**Task to carry out**
Pull out every line from the listing that has the word "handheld".

**Given information**
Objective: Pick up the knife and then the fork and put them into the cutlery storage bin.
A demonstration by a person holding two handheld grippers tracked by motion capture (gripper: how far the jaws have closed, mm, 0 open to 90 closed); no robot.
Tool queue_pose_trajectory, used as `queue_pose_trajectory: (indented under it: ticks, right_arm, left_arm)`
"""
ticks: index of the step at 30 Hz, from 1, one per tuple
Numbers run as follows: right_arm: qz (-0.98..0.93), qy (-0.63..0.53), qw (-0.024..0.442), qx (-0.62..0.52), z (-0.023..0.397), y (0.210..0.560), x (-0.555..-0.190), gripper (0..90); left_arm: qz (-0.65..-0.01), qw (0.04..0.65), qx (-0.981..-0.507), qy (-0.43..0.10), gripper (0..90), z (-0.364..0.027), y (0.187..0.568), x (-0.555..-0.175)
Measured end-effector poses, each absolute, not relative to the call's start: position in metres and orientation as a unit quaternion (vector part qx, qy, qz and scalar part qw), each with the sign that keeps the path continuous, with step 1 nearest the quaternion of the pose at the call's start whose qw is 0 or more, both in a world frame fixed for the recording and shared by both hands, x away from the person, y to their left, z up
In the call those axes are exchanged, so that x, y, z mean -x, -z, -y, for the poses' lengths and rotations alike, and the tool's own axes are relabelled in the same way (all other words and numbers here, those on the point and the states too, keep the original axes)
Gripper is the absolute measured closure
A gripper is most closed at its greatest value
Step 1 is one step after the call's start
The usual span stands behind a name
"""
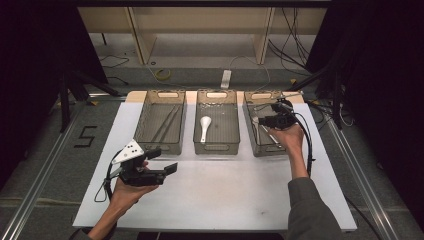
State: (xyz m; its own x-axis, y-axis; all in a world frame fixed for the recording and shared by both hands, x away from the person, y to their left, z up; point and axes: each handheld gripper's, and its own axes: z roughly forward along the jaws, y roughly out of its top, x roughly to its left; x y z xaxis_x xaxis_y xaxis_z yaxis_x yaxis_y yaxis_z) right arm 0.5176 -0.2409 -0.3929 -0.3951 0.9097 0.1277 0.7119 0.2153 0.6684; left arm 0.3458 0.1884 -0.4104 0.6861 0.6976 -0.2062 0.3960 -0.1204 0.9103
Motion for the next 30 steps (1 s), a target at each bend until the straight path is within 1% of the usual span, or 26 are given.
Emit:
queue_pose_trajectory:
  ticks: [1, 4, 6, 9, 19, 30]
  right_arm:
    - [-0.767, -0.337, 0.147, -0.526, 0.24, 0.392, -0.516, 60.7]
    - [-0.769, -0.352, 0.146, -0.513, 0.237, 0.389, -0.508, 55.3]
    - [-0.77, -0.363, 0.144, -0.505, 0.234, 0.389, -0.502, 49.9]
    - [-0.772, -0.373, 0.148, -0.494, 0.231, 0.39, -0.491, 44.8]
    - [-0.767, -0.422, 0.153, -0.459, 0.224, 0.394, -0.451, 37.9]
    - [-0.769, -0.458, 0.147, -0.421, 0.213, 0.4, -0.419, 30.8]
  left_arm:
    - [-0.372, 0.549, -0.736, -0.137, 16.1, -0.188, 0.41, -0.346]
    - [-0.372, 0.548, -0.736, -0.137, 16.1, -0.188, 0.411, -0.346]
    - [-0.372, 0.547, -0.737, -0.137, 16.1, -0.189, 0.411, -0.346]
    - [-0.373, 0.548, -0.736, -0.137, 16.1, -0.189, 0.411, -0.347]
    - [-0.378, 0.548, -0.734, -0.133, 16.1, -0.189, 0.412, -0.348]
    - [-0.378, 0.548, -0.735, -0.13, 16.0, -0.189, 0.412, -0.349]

**Result of the exercise**
A demonstration by a person holding two handheld grippers tracked by motion capture (gripper: how far the jaws have closed, mm, 0 open to 90 closed); no robot.
State: (xyz m; its own x-axis, y-axis; all in a world frame fixed for the recording and shared by both hands, x away from the person, y to their left, z up; point and axes: each handheld gripper's, and its own axes: z roughly forward along the jaws, y roughly out of its top, x roughly to its left; x y z xaxis_x xaxis_y xaxis_z yaxis_x yaxis_y yaxis_z) right arm 0.5176 -0.2409 -0.3929 -0.3951 0.9097 0.1277 0.7119 0.2153 0.6684; left arm 0.3458 0.1884 -0.4104 0.6861 0.6976 -0.2062 0.3960 -0.1204 0.9103

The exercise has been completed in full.